Ontario's COVID-19 vaccination timeline a 'worst-case scenario,' member of vaccine task force says
TORONTO -- The dates for when members of the general population can be vaccinated against COVID-19 in Ontario will be significantly accelerated if additional vaccine candidates are approved for use in Canada, a member of the province's vaccine distribution task force said on Thursday.
Dr. Isaac Bogoch, an infectious diseases specialist who sits on the province's 10-member vaccine distribution task force, told CP24 that the timelines presented on Wednesday are a "worst-case scenario."
Speaking at a news conference on Wednesday afternoon, Retired Gen. Rick Hillier, who is leading the province's program for vaccine distribution, said people ages 80 and over can begin to book appointments for vaccination starting on March 15.
Hillier added that the province expects to begin vaccinating those over the age of 75 starting on April 15 and people over 70 one month later. The target date for vaccinating people 65 and over is June 1, Hillier said, and July 1 for people 60 and over.
"Take those dates with a giant grain of salt. That would be like the worst-case scenario, the wheels have fallen off the bus," Bogoch said during an interview with CP24 on Thursday morning.
"That would be a very unlikely scenario to see it play out like that."
He said the timelines provided by the province on Wednesday do not account for the fact that more vaccines could be approved for use in the country, increasing Canada's supply of vaccines.
"It's challenging because people saw those dates and, rightfully so, we're very, very upset because if you are 60 years old, obviously you want that vaccine way earlier than July," he said.
"I think when you take a step back and you watch how this is going to be operationalized, we are going to see those dates bumped up significantly."
Canada expects to receive a total of four million vaccine doses from Pfizer-BioNTech and two million doses of Moderna's COVID-19 vaccine by the end of March.
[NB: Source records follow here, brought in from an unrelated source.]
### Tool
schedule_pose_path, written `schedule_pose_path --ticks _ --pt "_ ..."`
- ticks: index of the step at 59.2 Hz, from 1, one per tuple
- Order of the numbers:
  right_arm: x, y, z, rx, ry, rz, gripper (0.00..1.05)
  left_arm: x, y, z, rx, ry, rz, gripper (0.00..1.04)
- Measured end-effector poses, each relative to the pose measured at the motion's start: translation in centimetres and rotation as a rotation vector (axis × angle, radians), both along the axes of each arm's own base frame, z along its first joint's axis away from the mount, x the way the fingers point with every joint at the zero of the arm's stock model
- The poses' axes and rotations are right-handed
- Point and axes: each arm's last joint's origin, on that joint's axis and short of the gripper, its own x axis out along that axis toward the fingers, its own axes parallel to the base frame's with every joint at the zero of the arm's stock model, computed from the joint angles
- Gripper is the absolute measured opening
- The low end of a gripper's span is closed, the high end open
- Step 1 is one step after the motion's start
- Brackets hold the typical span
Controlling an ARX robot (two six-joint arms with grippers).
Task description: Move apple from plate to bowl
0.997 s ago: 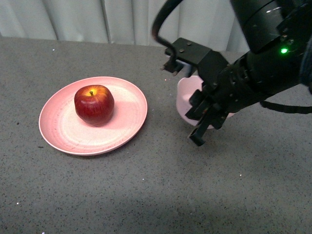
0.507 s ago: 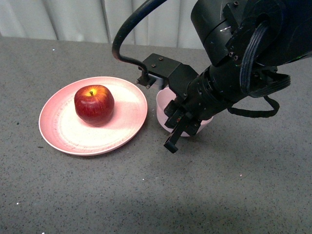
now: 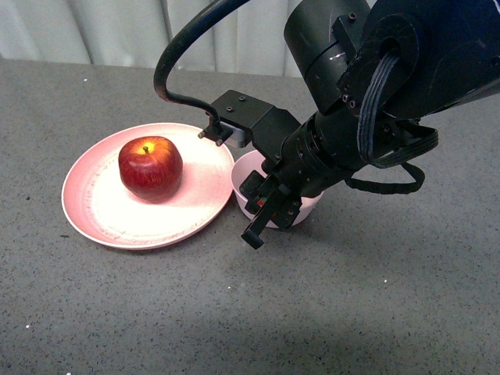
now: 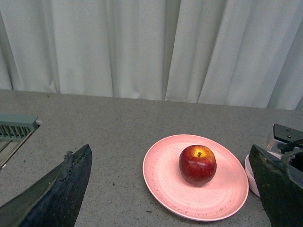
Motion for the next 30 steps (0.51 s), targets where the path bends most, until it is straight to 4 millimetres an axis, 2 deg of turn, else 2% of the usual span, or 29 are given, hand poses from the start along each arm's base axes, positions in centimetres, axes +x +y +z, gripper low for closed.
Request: schedule_pose_path --ticks 3,8,14,21,24,30 --pt "-0.1 -0.2 0.0 0.006 -0.004 -0.007 0.38 0.0 0.0 0.0 0.000 0.000 0.000 0.98" --pt "-0.3 -1.1 0.4 0.051 -0.027 -0.050 0.55 0.0 0.0 0.0 0.000 0.000 0.000 0.98" --pt "-0.2 -2.8 2.2 0.120 -0.113 -0.187 0.74 0.0 0.0 0.0 0.000 0.000 0.000 0.98" --pt "-0.8 -5.3 4.1 0.179 -0.184 -0.331 0.92 0.0 0.0 0.0 0.000 0.000 0.000 0.98" --pt "-1.2 -6.4 4.6 0.200 -0.206 -0.386 0.97 0.0 0.0 0.0 0.000 0.000 0.000 0.98" --pt "-2.5 -8.9 5.2 0.240 -0.226 -0.524 0.95 0.0 0.0 0.0 0.000 0.000 0.000 0.98"
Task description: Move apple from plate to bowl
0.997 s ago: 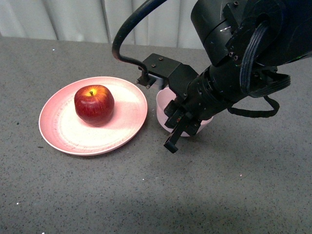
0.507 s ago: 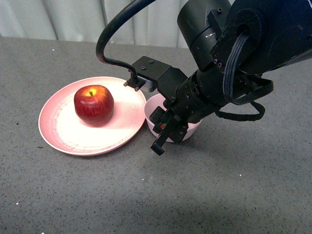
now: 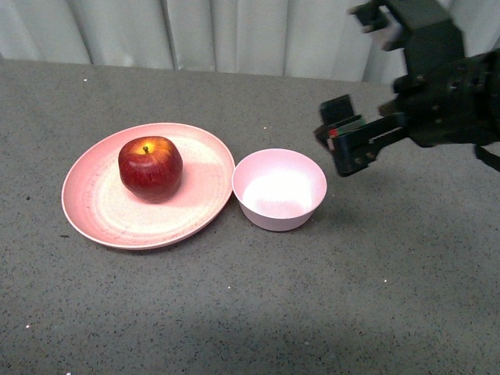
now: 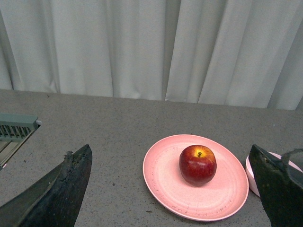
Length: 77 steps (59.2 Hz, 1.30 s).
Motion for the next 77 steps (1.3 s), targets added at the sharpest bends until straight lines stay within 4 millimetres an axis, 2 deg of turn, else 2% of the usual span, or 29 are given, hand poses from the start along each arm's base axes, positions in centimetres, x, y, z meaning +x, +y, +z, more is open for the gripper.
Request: schedule_pose_path --ticks 11,13,17,20,23,28,38,42,47,59,77 --pt "-2.9 -4.1 0.6 0.123 -0.025 -0.228 0.94 0.0 0.0 0.0 0.000 0.000 0.000 0.98" --pt "-3.8 -5.0 0.4 0.100 -0.191 -0.348 0.87 0.0 0.0 0.0 0.000 0.000 0.001 0.98" --pt "-5.5 -6.1 0.1 0.098 -0.369 -0.482 0.76 0.0 0.0 0.0 0.000 -0.002 -0.001 0.98" --pt "-6.6 -6.7 0.2 0.118 -0.443 -0.513 0.70 0.0 0.0 0.0 0.000 -0.001 0.000 0.98" --pt "-7.9 -7.4 1.1 0.160 -0.549 -0.530 0.59 0.0 0.0 0.0 0.000 0.000 0.002 0.98" --pt "-9.2 -8.0 2.3 0.188 -0.606 -0.526 0.45 0.0 0.0 0.0 0.000 0.000 0.000 0.98" --pt "-11.7 -8.9 2.4 0.182 -0.593 -0.524 0.18 0.0 0.0 0.0 0.000 0.000 0.001 0.98" --pt "-12.9 -9.4 2.8 0.174 -0.575 -0.525 0.00 0.0 0.0 0.0 0.000 0.000 0.000 0.98" --pt "-14.3 -9.8 3.7 0.180 -0.598 -0.525 0.01 0.0 0.0 0.0 0.000 0.000 0.000 0.98" --pt "-16.3 -11.0 3.7 0.181 -0.596 -0.525 0.01 0.0 0.0 0.0 0.000 0.000 0.000 0.98" --pt "-18.3 -11.1 3.7 0.181 -0.598 -0.526 0.01 0.0 0.0 0.0 0.000 0.000 0.000 0.98"
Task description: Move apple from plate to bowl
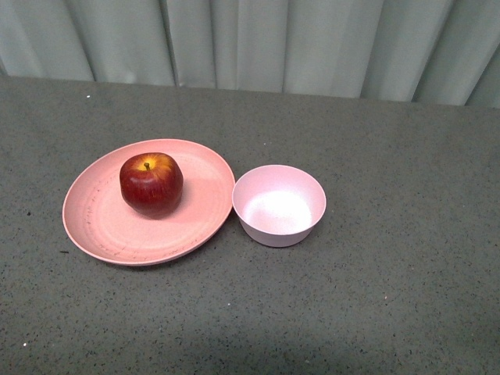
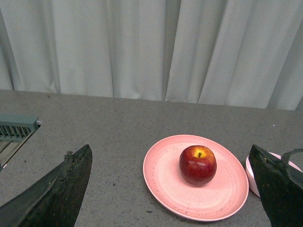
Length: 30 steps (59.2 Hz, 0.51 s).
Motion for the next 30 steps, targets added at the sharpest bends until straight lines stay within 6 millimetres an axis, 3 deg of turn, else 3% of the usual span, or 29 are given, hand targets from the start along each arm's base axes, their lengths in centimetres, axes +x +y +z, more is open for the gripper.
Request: schedule_pose_path --ticks 30 --pt "-2.3 0.0 0.5 0.000 -0.019 0.001 0.01 0.0 0.0 0.0 0.000 0.000 0.000 0.98"
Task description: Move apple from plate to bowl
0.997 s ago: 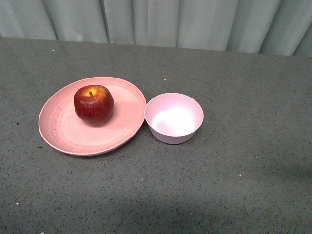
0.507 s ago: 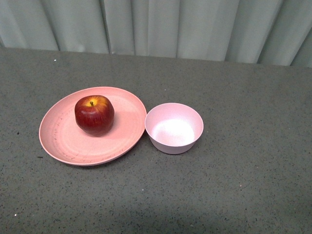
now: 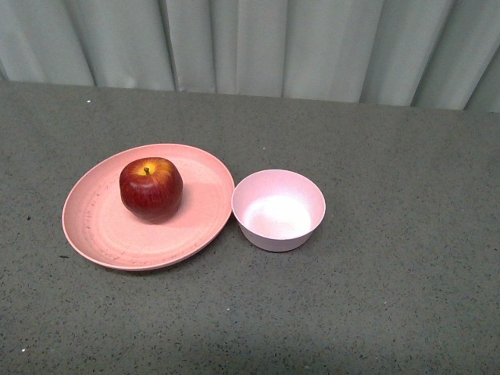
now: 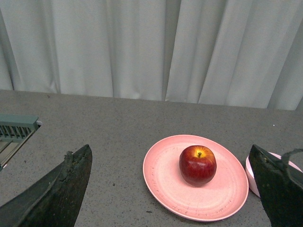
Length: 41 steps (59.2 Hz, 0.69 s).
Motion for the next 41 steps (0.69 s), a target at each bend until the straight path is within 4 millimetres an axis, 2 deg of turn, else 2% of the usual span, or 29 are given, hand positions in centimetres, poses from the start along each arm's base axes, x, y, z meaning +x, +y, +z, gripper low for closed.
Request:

They are the only two vaccines that have been approved by Health Canada so far but other vaccine candidates, including AstraZeneca and Johnson & Johnson, are currently being reviewed.
Health Canada has indicated that it is in the final stages of the review process for AstraZeneca and if the vaccine is given the green light, nearly half a million doses could be shipped to the country next month as part of COVAX, a global vaccine-sharing program. In addition to agreements signed with Pfizer and Moderna, Canada has also inked deals to purchase millions of doses from both AstraZeneca and Johnson & Johnson when the vaccines are approved for use.
At Wednesday’s news conference, Hillier did not provide dates for when people under the age of 60 can expect to receive their first shot but the province has indicated that it intends to begin vaccinating younger members of the population in August.
Hillier also would not commit to the federal government's timeline of providing a vaccine to everyone who wants one by the end of September.
“I’d love to say by Labour Day weekend we are going to have every single person in Ontario who is eligible and who wants a vaccine to have one," Hillier said on Wednesday. "I’m a little bit reluctant to do that because it depends on the arrival of those vaccines."